Home to the largest contiguous cotton-growing region in the world and encompassing more than 115 square miles, Lubbock is the economic, education and health care hub of the South Plains of Texas. With a population of approximately 212,000 in 2006-estimated to exceed 250,000 by 2060 according to the U.S. Census-Lubbock is also one of the fastest growing cities in west Texas.
A decade ago, forward thinking local officials realized Lubbock was expanding beyond the capabilities of its municipal water supply system. Lubbock's water resources included surface water from Lake Meredith and ground water from a regional well field. Two pressure planes, an east pressure plane and a west pressure plane, served the city, with the division generally occurring near the city center. (A pressure plane is a designated area for water distribution defined by water pressure in feet above sea level.) Eight pump stations and three elevated storage tanks supplied water to the distribution system in the two pressure planes.
The residential and commercial development in the city's southwest portion placed a tremendous burden on Lubbock's water storage and distribution system. To sustain reasonable water pressures throughout Lubbock and particularly into the expanding areas, the city decided to expand its water service capabilities in the southwest.
In 2001, Lubbock initiated a comprehensive Water Distribution System Study to determine the projected water demands through the year 2050 and the improvements necessary to meet those demands. Based on the results of a steady-state hydraulic model that projected the required water demands at peak conditions, the following recommendations were made:
Finding a Cost Effective Solution
In 2004, in response to the city's solicitation, Lockwood, Andrews & Newnam, Inc. (LAN), a planning, engineering and program management firm headquartered in Houston, and Enprotec/ Hibbs & Todd (eHT), a local civil, environmental and geotechnical engineering firm, proposed a number of solutions to implement the creation of the new southwest pressure plane and the pump station improvements necessary to meet the demands in the west and southwest pressure planes.
Convinced that the proposed solutions offered the advantages the city wanted, Lubbock officials awarded the contract to the team. LAN was chosen to provide design and construction management services, which included modeling and sizing of the new pump station, selection and sizing of pressure sustaining valves and design of the pump station and ground storage tank. eHT's services included forecasting future growth in the area, environmental studies on the pump station site and pipeline route, and design of the offsite pipelines and pressure sustaining valves.

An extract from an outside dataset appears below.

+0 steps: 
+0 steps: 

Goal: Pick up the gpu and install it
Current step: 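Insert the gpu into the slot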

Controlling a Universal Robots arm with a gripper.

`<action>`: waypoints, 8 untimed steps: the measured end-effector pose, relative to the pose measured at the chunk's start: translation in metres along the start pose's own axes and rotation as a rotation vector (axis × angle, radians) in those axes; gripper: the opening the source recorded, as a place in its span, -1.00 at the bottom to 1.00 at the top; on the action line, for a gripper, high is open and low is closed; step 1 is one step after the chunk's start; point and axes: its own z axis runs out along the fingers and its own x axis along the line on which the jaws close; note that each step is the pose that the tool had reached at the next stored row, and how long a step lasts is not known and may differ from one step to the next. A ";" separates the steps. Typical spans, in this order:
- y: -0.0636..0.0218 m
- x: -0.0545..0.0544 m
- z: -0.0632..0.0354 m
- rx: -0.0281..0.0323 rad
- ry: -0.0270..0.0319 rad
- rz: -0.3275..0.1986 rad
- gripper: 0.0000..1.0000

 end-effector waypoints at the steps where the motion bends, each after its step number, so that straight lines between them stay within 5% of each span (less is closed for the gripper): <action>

The team thoroughly reviewed the city's existing distribution system. Through extensive data conversions, the H20Net water model was updated to a WaterCAD model and multiple scenarios were evaluated. The steady state hydraulic model used in the 2001 study was transformed into an extended period simulation and updated to include future growth. Steady state analysis takes a snapshot in time, at peak water usage and minimum water usage periods, whereas an extended period study analyzes the system hour by hour for a more thorough review. The model also analyzed the existing system, determined fill and draw capabilities using the existing system components, and the pump station site serving the west and southwest distribution areas.
"We not only looked at the near term conditions and growth projections, but also the improvements that should be made to the pump station in the next 15 to 20 years," said Graham Moore, LAN's project manager.
Based on this hydraulic modeling analysis, the team recommended the following solutions:
- Combining the facilities suggested in the 2001 Water Distribution System Study into a single facility to reduce construction costs. The team suggested designing and constructing a 14 mgd dual pump station that would take suction from a new 5 million gallon ground storage tank. This would serve the new southwest pressure plane and the existing west pressure plane.
Deferring the construction of the proposed elevated storage tank in the southwest pressure plane and instead installing two pressure sustaining valves coupled to the existing west pressure plane. In the event of a pump station failure, the pressure sustaining valves open, allowing water from the elevated storage tanks in the existing west pressure plane to back feed into the southwest pressure plane.
Driving the project team's design of the new southwest pressure plane and associated pump station improvements were two major considerations: operational flexibility and ease of access. A number of features that would maximize the distribution system's usage and service capabilities, minimize operational impacts during maintenance periods and accommodate the future expansion of the site were incorporated.